Gry i zabawy (6)
Trzepak – to bez wątpienia najważniejsze miejsce na podwórku. Trzepak posiadał jakąś magiczną moc, która jak magnes ściągała wszystkich z najdalszych zakamarków podwórka . Prawie zawsze ktoś na nim wisiał. Wiszenie na trzepaku było jakąś atawistyczną formą relaksu. Widok grupek dzieciaków porozwieszanych na trzepaku w najdziwniejszych pozach, a przy tym prowadzących całkiem zwyczajne rozmowy, był jak najbardziej naturalny i nikogo nie dziwił. Typowe zwisy to: zwis głową w dół przez zaczepienie się kolanami na dolnej lub górnej poprzeczce, zwis typu „leniwiec” przez podwieszenie się pod poprzeczką jednocześnie rękami i nogami. Trzepak spełniał również wiele innych funkcji. Czasami był bramką, innym razem siatką do gry w siatkówkę, często miejscem do „zaklepywania” w grze w chowanego. Wiosenne bezczeszczenie trzepaka przez zupełnie nieodpowiedzialne trzepanie na nim dywanów, lub okresowe malowanie, wprowadzało na podwórku dysharmonię i pewien niepokój. Po tych krótkich, nieprzyjemnych okresach, trzepak zawsze wracał do rąk swoich prawowitych właścicieli. Próby odwrócenia uwagi dziatwy od trzepaka, przez instalowanie na podwórkach przeróżnych karuzel, globusów czy drabinek, poniosły całkowite fiasko. Prędzej czy później, magiczne działanie trzepaka robiło swoje, gromadząc wokół siebie kwiat podwórkowej młodzieży.
Warzywniak – dziewczyńska zabawa pochodząca z grupy zabaw „w dom”. Zasady i formę zabawy określał najczęściej pobliski warzywniak z którego czerpało się wszelkie wzorce zachowań. Były więc karczemne awantury, kłótnie o zgniłe ziemniaki, oszukiwanie na wadze, źle wydawane reszty, wieczne dostawy towaru i oczywiście remanenty. Osią zabawy było warzenie kamieni-ziemniaków, za które płaciło się drobnymi kamykami.

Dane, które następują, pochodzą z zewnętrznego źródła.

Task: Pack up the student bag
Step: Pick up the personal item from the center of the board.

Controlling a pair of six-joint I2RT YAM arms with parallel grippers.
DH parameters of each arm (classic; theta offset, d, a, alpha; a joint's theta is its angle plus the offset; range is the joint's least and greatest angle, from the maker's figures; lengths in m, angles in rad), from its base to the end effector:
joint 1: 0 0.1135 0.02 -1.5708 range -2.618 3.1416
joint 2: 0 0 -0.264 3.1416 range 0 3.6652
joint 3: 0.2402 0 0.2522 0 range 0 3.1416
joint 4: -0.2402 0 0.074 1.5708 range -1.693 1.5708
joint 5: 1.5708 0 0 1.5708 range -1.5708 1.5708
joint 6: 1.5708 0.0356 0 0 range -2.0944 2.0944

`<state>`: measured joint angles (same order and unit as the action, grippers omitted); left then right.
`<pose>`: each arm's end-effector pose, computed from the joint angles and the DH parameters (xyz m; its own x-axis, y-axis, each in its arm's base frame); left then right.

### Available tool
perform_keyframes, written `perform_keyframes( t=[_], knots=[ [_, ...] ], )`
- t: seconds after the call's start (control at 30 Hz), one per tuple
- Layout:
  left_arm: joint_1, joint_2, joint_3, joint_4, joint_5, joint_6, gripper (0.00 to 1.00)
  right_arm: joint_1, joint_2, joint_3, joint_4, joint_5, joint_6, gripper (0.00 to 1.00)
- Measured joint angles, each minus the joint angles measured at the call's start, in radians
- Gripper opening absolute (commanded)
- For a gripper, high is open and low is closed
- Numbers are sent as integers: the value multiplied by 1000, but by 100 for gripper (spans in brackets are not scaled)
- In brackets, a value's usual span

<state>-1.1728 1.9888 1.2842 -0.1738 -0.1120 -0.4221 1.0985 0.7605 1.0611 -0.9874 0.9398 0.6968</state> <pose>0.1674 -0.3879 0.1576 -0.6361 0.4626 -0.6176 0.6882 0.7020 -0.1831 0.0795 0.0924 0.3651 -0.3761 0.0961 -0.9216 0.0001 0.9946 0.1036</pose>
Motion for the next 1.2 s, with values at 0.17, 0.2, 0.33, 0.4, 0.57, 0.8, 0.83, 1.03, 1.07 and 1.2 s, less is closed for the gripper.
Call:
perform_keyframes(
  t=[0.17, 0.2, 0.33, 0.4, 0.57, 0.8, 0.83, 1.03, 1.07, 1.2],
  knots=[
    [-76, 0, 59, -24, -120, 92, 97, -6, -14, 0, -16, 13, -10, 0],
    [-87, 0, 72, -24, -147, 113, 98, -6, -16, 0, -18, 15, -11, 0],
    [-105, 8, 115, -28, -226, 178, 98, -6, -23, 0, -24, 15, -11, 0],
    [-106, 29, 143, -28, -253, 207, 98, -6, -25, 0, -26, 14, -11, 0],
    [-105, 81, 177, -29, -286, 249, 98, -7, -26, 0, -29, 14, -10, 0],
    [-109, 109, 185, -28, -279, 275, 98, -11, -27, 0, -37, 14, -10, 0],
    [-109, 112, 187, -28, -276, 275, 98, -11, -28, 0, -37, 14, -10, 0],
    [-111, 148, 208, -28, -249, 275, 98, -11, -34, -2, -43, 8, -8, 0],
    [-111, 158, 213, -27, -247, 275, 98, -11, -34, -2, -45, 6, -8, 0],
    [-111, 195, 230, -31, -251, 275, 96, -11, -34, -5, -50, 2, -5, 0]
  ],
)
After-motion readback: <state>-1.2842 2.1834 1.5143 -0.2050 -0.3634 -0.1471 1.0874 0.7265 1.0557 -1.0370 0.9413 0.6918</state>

Widoczki (sekrety) – tajemnicza rozrywka dziewczyn, polegająca na zagrzebywaniu w ziemi tak zwanych sekretów lub widoczków. W wygrzebanym dołku należało ułożyć efektowną kompozycję z listków, kwiatuszków, papierków po cukierkach i innych znalezionych na podwórku przedmiotów. Wszystko przykrywało się szkiełkiem i zasypywało ziemią. Następnie powolutku, wiercąc palcem w ziemi, odsłaniało się kawałek po kawałku ukryte arcydzieło. Największym zagrożeniem dla widoczków byli „chłopacy”. Wypatrywali z ukrycia miejsca widoczków i gdy właścicielka dzieła oddaliła się na chwilę, wprowadzali w kompozycjach radykalne zmiany.
Wojna podwórkowa – układ nowych osiedli dzielił ich mieszkańców na poszczególne enklawy, wytyczane podwórkami. Każde podwórko miało swój trzepak, piaskownicę i swoich rdzennych mieszkańców. Obcy na podwórku był natychmiast rozpoznawany i musiał zachowywać szczególna ostrożność. Pomiędzy podwórkami toczyły się wieloletnie wojny. Powstawały więc podwórkowe bandy z własnymi „skryjówkami” , gdzie obowiązywały własne tajemne hasła i odzewy. Struktury konspiracyjne miały wiele odniesień do wzorców prezentowanych w „Klosie”. Do otwartych konfliktów między podwórkami dochodziło jednak bardzo rzadko lub wręcz nigdy. Cała energia była skierowana w urządzanie „skryjówek”, obmyślanie planów, tworzenie wciąż nowych haseł i ogólne knucie. Do największych sukcesów wywiadowczych, należało wykrycie skryjówki przeciwnika lub podsłuchanie hasła.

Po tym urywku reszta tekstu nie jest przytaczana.